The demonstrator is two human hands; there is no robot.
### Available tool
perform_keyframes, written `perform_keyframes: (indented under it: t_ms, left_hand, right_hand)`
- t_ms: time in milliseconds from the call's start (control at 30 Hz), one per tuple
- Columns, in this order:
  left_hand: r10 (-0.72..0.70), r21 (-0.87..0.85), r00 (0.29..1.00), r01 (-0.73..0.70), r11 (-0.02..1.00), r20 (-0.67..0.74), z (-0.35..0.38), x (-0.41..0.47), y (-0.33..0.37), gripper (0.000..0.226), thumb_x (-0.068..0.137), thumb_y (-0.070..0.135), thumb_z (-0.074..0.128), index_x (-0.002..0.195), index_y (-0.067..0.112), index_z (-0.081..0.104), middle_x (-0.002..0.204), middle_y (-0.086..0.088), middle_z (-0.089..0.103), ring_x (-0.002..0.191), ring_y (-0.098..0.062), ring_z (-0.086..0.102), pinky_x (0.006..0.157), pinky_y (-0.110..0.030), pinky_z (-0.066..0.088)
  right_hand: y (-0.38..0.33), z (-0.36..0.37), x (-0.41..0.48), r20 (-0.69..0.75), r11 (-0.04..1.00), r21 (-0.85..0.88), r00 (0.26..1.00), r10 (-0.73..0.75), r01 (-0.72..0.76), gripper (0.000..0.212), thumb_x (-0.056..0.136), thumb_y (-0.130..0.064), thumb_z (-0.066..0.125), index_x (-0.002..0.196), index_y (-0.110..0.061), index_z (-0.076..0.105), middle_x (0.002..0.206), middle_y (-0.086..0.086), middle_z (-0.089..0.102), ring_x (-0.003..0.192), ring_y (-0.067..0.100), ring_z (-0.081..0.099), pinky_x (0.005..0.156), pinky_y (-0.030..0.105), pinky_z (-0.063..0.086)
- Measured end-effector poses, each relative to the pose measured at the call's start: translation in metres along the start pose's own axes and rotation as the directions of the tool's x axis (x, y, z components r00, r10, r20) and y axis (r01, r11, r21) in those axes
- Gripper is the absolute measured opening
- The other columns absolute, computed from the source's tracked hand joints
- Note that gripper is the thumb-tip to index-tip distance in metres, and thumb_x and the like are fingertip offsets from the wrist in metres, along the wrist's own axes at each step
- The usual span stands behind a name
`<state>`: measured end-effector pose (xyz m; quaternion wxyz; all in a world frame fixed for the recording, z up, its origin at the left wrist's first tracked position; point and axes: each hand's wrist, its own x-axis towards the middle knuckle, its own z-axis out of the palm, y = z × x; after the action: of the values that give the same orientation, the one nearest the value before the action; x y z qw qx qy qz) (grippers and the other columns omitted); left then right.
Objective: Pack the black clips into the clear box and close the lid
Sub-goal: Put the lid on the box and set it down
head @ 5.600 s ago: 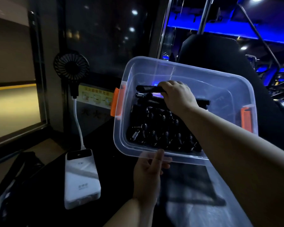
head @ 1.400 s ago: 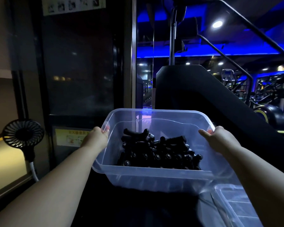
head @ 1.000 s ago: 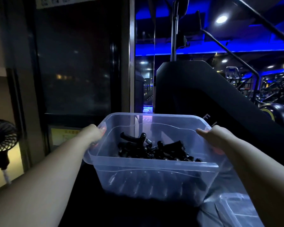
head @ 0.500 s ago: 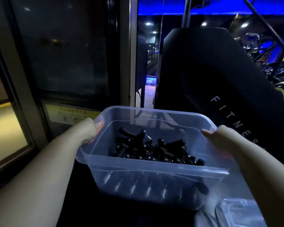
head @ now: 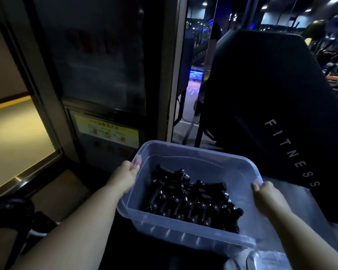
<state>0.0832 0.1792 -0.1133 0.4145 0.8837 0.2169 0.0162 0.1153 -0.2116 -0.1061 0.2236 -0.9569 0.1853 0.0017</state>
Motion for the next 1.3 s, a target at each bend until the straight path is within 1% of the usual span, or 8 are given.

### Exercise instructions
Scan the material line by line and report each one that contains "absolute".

### Task output
- Gripper is the absolute measured opening
- The other columns absolute, computed from the source's tracked hand joints

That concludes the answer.